- Divestment has continued to gain traction as a potential option for both GPs and LPs looking to limit climate exposure in their investments.
- While complete divestment is one strategy investors can take to decarbonize their portfolios, investors can also consider portfolio engagement as a strategy to avoid climate transition risks.
- Divestment may be an effective strategy for reducing climate change exposure for investors, but correlating divestment actions to real world emissions reduction is challenging and has led to little consensus over the broader effect of divestment strategies.
The Divestment Movement
In the early 2010s, when the movement to divest from fossil fuels started to accelerate in the U.S., it seemed that activists had hit upon a potentially important strategy to reduce reliance on planet-warming energy sources. Proponents of fossil fuel divestment argued that if enough entities pulled funding, the oil and gas industry would be starved of capital, making it less productive and less profitable, until the industry was ultimately replaced by renewables. Protests and other grassroots action – largely on college campuses – demanded financial institutions stop funding the fossil fuel industry. Eventually, a number of high-profile funds pledged to divest, with institutions like Harvard University pulling their endowments out of public oil and gas investments. By 2022, $22 trillion had been divested from fossil fuels across public and private markets, with over $40 trillion assets now committed to divestment, representing almost two thirds of the total global pension fund assets under management ($56 trillion).
While the divestment movement has pushed many large institutional investors towards divestment, it has not been the silver bullet that many were hoping for. Many firms, and in turn, substantial amounts of capital, remain invested in the oil and gas industry. For example, 80% of energy investments at the 10 largest private equity firms are in fossil fuel assets, as of 2022.
With the renewable energy transition becoming more urgent than ever, private equity funds are grappling with the question of whether to divest or hold fossil fuel assets. Many that chose divestment have also developed “exclusions lists,” as they have become known, which enumerate industries/geographies in which a firm will not invest, often including oil and gas among other sectors that harm public health and wellbeing (e.g., gambling, firearms). Major limited partners like ABP and the Norwegian Sovereign Wealth Fund have divested from the industry and are pushing general partners to do the same.

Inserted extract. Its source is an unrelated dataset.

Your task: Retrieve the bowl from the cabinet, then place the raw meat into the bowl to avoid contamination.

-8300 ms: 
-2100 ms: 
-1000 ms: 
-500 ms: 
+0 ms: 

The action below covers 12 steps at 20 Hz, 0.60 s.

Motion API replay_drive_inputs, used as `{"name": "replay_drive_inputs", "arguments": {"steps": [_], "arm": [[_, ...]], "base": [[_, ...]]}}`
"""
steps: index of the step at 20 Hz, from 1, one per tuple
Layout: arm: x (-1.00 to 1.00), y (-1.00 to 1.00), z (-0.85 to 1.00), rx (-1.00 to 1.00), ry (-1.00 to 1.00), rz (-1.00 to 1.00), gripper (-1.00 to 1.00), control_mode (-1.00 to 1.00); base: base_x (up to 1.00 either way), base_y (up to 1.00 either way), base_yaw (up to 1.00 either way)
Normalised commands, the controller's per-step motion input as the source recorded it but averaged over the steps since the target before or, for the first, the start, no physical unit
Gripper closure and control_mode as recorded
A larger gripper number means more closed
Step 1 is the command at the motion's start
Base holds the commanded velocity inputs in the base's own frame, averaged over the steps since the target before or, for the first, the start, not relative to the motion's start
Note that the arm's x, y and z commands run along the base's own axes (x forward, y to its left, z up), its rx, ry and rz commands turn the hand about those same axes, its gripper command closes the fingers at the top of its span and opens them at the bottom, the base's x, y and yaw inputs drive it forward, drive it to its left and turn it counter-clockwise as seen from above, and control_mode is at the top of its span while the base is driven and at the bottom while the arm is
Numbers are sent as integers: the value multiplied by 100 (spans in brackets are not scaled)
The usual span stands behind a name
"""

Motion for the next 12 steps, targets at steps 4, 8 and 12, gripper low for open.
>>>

Asset Allocation Considerations
Investors use many strategies to reduce carbon emissions and hedge against climate risk in their portfolios, which may differ based on their underlying decarbonization goals. Investors looking to capitalize on the carbon transition can use divestment as a way to avoid potential stranded fossil fuel assets and free up capital to invest in energy transition opportunities (e.g., decarbonization technology, renewable energy). Other investors argue that divestment goes against fiduciary duties or limits the diversity of portfolios. Investor rationale for considering divestment may vary along a spectrum of climate transition risk avoidance to moral arguments, and such reasons for considering divestment are important to whether divestment is the best option for a particular investor as opposed to other decarbonization strategies. While divestment may be a strong outlet for transition risk avoidance, it is not the only decarbonization strategy available to investors aiming to influence real-world carbon reductions in the economy.
Divestment by large asset managers has the potential to influence normative change. As discussed previously, there have been successful divestment movements in the past, such as the 1970s campaign to eliminate investment from South African companies as a response to Apartheid. However, in this case it has been debated whether divestment achieved success through financial means or as further inspiration to social and governmental sanctions.
Given the complex drivers of oil and gas production, divestment rarely allows an investor to tally the actual, real-world emissions reductions achieved by their actions; the challenge of correlating divestment actions to real world emissions reduction has led to little consensus around the emissions reductions achieved by the divestment movement. When an investor decides to eliminate some carbon from their portfolio by selling their shares in the carbon-emitting company, those shares are transferred and the stock of equities in carbon-emitting companies does not change; carbon is simply moved from one portfolio to another. Skeptics of the divestment movement continue to argue that rather than starve the industry of capital, divesting actually shifts oil and gas assets into the hands of less responsible owners; As banks and investors have begun divesting from fossil fuels, private equity firms are taking their place, with fossil fuels representing 80% of energy investments made by the ten largest private equity firms by AUM. These acquiring firms are naturally inclined to increase their profits in new investments by expanding operations of these fossil fuel assets.
Others argue that divestment itself does little to impact the operations of fossil fuel assets, given their large reserves of capital. According to a study published by Oxford University in 2013, “Sizeable withdrawals are likely to escape the attention of fossil fuel management since oil and gas stocks are some of the world’s most liquid public equities.” In short, some argue that divestment is not likely to financially impact fossil fuel companies in a material way. Therefore, broad stroke divestment would be unlikely to create a large enough impact on fossil fuel companies to halt their operations. Simultaneously, investors lose influence over these companies to decarbonize. While divestment has a place within certain strategies and goals, it is not necessarily the only option available to investors looking to decarbonize.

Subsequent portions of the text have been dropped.